More mixing is needed in larger tanks and in tanks in the earliest steps at the pretreatment process at the vit plant, where waste is divided into high-level and low-activity waste streams.

Modifications will need to be made to the mixing system of some tanks already installed at the vitrification plant, but the number is not yet known. In addition, changes likely will need to be made to other tanks that are being manufactured.

However, DOE does not expect the changes to affect the plant's schedule, said Carrie Meyer, DOE spokeswoman.
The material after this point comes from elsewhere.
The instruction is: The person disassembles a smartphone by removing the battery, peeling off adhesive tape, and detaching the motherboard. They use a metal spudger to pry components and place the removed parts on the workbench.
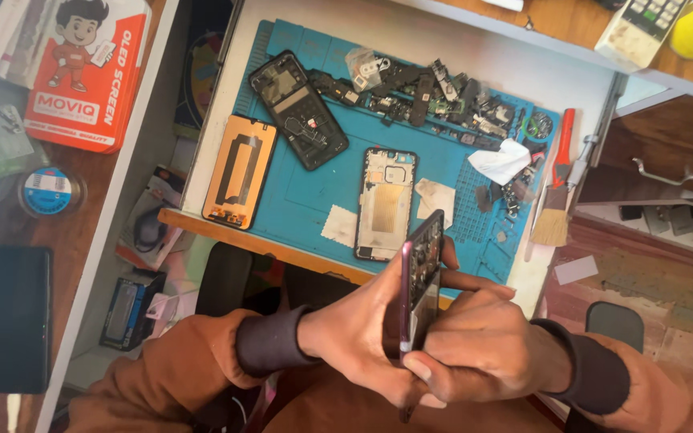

It is scheduled to begin operating in 2019.

As designed without modifications, the pulse jet mixers "lack sufficient power to adequately mix and transport the most rapidly settling particles expected to be present in the Hanford waste inventory," John Mansfield, vice chairman of the Defense Nuclear Facilities Safety Board, wrote in a letter to Ines Triay, DOE assistant secretary for environmental management.

Dense particles rich in plutonium and uranium could settle on the bottom of tanks, rather than remaining mixed throughout the waste.

"These settled particles may form a sediment layer with sufficient fissile mass in a geometry such that a criticality accident is credible," the letter said. "Furthermore, if the vessels are not well mixed, samples drawn from the vessels to ensure that such an event does not occur will not be representative."

If a layer of sediment develops on the bottom of the tanks, the layer could grow enough to retain significant quantities of flammable gas, the letter said. No instrumentation in the plant is designed to indicate the quantity of sediment and alert plant operators.

The result could be an explosion, the letter said.

Presence of a sediment layer also could interfere with level indicators, damaging components in the vit plant, the letter said.

DOE is required to submit a response to the safety board by early March.